= Solar coverage rate =

Percentage of energy from solar sources versus other sources

The solar coverage rate is the percentage of an amount of energy that is provided by the sun. This may be in reference to a solar thermal installation or a photovoltaic installation, i.e. a calculation of solar heat, electricity or total energy produced. The observation period is typically one year. As a general rule, higher values represent improved energy efficiency and improved environmental outcomes.

== General ==
The solar coverage rate is used for need-based planning of solar installations and is a measure of the energetic (non-)dependence on energy sources other than the sun.

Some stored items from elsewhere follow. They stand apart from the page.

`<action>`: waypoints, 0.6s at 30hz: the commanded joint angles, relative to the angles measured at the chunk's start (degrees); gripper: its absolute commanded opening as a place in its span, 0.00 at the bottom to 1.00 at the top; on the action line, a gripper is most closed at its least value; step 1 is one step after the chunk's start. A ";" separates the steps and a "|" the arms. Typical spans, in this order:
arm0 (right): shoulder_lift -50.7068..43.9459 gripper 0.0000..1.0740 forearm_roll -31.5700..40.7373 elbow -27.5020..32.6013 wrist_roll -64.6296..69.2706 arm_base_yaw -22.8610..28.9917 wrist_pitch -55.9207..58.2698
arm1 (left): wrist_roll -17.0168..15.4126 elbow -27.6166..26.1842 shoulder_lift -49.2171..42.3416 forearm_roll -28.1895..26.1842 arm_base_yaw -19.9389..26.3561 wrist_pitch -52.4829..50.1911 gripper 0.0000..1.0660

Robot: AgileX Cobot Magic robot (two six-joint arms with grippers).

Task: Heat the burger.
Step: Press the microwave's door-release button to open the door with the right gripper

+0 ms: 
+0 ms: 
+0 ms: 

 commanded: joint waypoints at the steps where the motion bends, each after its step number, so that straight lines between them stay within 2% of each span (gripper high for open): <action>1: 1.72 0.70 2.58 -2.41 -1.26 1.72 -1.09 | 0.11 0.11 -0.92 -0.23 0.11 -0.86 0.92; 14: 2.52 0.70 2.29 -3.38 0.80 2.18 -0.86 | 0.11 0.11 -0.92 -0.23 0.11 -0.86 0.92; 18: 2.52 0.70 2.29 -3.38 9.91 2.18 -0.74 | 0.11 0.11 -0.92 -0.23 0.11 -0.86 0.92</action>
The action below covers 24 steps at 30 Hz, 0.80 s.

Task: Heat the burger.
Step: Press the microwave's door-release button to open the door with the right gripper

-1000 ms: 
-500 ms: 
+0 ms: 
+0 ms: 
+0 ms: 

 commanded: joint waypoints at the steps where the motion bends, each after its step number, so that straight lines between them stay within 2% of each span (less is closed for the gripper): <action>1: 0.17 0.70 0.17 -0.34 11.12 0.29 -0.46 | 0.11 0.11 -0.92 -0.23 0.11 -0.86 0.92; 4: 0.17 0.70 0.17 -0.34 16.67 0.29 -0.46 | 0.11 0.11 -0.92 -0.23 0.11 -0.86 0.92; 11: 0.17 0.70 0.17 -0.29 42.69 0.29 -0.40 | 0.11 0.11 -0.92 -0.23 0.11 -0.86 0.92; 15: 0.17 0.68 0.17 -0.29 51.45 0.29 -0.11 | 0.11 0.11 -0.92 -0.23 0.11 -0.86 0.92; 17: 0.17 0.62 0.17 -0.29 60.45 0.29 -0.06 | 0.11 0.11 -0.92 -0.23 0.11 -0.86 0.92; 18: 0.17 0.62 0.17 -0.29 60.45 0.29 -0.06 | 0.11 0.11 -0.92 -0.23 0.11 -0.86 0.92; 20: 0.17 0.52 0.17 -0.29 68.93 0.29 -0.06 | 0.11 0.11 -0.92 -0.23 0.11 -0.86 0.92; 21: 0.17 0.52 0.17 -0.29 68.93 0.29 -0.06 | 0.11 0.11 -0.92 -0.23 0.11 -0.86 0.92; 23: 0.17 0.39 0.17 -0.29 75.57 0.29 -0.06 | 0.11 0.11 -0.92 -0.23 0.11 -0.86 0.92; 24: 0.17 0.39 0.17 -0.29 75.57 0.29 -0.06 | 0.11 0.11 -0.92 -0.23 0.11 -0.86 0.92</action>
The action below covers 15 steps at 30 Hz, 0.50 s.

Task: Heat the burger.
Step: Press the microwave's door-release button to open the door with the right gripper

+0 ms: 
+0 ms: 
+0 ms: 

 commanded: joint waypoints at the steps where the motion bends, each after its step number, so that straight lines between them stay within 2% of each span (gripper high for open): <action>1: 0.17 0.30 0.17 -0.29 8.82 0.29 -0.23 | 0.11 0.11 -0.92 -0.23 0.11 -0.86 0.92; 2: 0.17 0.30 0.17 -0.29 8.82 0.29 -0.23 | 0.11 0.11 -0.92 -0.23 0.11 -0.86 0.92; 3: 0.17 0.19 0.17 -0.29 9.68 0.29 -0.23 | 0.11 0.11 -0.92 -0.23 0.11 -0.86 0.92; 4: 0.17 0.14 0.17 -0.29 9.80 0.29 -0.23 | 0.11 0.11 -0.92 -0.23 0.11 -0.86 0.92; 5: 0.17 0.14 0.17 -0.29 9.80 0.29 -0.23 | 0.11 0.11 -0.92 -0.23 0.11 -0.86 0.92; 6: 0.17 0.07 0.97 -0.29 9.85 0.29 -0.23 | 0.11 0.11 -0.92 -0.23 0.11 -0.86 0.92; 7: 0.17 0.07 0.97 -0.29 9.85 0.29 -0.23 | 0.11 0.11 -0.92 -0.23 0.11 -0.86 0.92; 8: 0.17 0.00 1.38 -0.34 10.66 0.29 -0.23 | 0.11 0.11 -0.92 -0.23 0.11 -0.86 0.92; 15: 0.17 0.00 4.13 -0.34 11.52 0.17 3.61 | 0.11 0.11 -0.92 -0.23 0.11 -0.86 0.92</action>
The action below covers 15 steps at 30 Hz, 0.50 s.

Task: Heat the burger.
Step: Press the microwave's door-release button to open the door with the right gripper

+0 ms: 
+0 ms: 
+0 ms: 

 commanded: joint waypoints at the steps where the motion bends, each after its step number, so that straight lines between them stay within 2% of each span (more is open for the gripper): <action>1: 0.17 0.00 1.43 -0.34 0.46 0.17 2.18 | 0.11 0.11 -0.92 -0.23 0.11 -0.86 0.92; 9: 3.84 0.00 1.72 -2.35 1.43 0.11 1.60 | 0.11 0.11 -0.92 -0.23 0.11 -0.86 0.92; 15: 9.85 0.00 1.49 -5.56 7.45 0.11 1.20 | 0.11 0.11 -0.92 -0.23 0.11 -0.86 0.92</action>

Differentiation between solar coverage rate for buildings for:
- water heating,
- room heating,
- required overall heating,
- electricity generation,
- required total energy.

This value depends on the size of the storage unit (hot water tank or storage battery), the size of the harvesting surface (sun collection surface or surface area of photovoltaic modules), and on the amount of energy required. In addition to the total yield, there is another dimension that is important for assessing the effectiveness of a solar facility. This is the total energy loss and storage loss suffered by the facility.

== Cost effectiveness ==
The solar coverage rate cannot be used as the only measure of the cost effectiveness or quality of a facility. Other conditions must be taken into account. Among other factors, the value depends on the size of the facility, the location and orientation of the collectors, the size of storage available and the amount of energy required. A solar coverage rate of 100% would mean that the system's entire energy requirement can be covered by solar energy. For a solar thermal facility in Europe, this would mean that the entire heat requirement could be covered, even on a cold winter's day. On summer days, however, this same facility would produce a very large surplus that could not be used. The facility would have to be heavily over-dimensioned for the summer and could not necessarily be operated economically. A high level of coverage is therefore not always an advantage. Nevertheless, if very high coverage levels are to be achieved, then solutions can be offered in a local heat network.

When planning a solar thermal facility, the optimal goal is to find a balanced compromise between yield, i.e. heat energy provided, and the solar coverage rate. A good compromise between yield and solar coverage usually also represents a good compromise between investment costs for the solar facility and costs saved on conventional energy.